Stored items
>>>

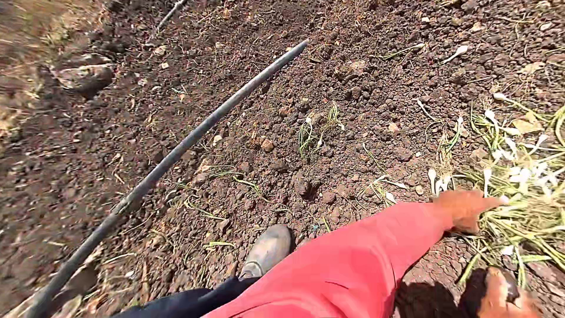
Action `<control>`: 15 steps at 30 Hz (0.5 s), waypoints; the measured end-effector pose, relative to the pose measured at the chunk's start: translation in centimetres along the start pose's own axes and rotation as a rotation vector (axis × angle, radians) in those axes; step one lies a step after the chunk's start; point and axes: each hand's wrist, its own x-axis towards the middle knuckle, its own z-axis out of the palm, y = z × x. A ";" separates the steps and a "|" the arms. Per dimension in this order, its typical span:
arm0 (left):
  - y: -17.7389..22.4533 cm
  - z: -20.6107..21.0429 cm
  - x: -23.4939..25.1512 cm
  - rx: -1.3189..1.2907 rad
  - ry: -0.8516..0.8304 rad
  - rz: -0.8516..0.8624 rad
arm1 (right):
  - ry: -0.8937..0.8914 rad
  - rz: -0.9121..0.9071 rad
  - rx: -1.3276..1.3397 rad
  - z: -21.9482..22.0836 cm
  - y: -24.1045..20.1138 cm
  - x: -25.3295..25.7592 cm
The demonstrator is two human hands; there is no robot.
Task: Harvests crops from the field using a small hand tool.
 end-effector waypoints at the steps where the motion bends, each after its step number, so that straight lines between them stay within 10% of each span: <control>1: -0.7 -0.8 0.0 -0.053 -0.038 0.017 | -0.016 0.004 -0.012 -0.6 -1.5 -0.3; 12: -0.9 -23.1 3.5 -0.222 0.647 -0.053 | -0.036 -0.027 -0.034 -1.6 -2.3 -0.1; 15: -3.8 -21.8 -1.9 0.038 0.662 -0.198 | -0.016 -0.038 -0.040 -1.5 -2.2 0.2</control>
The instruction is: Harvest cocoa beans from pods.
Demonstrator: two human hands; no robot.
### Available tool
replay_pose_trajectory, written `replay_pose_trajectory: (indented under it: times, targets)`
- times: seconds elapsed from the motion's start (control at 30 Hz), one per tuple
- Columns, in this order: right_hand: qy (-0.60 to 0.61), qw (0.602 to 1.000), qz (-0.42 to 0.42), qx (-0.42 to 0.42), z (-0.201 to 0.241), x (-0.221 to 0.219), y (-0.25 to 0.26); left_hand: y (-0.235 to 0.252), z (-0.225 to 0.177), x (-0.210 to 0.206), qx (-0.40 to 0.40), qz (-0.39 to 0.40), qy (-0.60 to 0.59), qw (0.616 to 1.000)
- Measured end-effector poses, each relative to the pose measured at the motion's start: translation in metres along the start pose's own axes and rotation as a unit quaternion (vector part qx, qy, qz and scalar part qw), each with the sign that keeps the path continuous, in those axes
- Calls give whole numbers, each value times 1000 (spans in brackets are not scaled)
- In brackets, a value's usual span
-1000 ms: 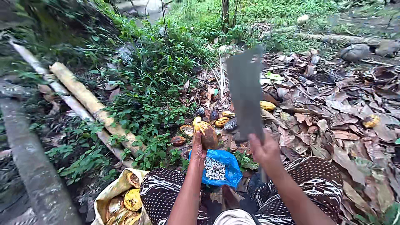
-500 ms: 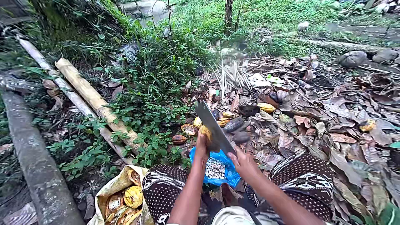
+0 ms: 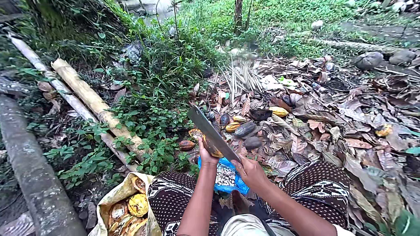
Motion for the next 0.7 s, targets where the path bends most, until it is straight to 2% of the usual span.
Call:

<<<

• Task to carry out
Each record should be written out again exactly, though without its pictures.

• Response to this task
Action `<control>`: 15 steps at 30 Hz (0.5 s), waypoints; the measured end-effector pose, relative to the pose measured at the chunk's start: translation in centimetres along the start pose's own axes and rotation as a rotation vector (axis × angle, radians) in those axes; step one lies a step after the chunk's start; point and axes: each hand's wrist, its own x-axis towards the middle knuckle, its own z-axis out of the palm, y = z × x. A ";" separates the steps and a "|" the arms. Per dimension in this order, its typical span:
arm0 (left):
  - y: -17.7389..22.4533 cm
  - z: -20.6107..21.0429 cm
  - x: -23.4939..25.1512 cm
  - rx: -1.3189..1.2907 rad
  - ry: -0.8516..0.8304 rad
  - rz: -0.8516..0.8624 rad
arm1 (right):
  - ry: -0.8937..0.8914 rad
  - rz: -0.9121..0.9071 rad
  - rx: -1.3276..1.3397 rad
  - z: -21.9482..22.0836 cm
  - y: -24.1045..20.1138 cm
  - x: -25.3295..25.7592 cm
The demonstrator is two human hands; there is no robot.
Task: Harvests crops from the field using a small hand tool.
 end-effector waypoints at the steps where the motion bends, each after its step number, so that straight lines between them stay within 10% of each span: <control>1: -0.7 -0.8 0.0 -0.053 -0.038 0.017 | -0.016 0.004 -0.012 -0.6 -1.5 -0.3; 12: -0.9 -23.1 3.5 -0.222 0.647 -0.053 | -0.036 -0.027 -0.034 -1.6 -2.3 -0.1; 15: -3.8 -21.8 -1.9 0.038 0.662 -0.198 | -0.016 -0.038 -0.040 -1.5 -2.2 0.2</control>
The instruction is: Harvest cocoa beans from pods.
Demonstrator: two human hands; no robot.
### Available tool
replay_pose_trajectory, written `replay_pose_trajectory: (indented under it: times, targets)`
- times: seconds elapsed from the motion's start (control at 30 Hz), one per tuple
- Columns, in this order: right_hand: qy (-0.60 to 0.61), qw (0.602 to 1.000), qz (-0.42 to 0.42), qx (-0.42 to 0.42), z (-0.201 to 0.241), x (-0.221 to 0.219), y (-0.25 to 0.26); left_hand: y (-0.235 to 0.252), z (-0.225 to 0.177), x (-0.210 to 0.206), qx (-0.40 to 0.40), qz (-0.39 to 0.40), qy (-0.60 to 0.59), qw (0.616 to 1.000)
- Measured end-effector poses, each relative to the pose measured at the motion's start: translation in metres along the start pose's own axes and rotation as a unit quaternion (vector part qx, qy, qz and scalar part qw), each with the sign that keeps the path continuous, in those axes
- Calls give whole numbers, each value times 1000 (spans in brackets are not scaled)
- In brackets, a value's usual span
-1000 ms: 
-500 ms: 
+0 ms: 
Motion for the next 0.7 s, targets where the path bends most, until it is straight to 2% of the usual span.
Call:

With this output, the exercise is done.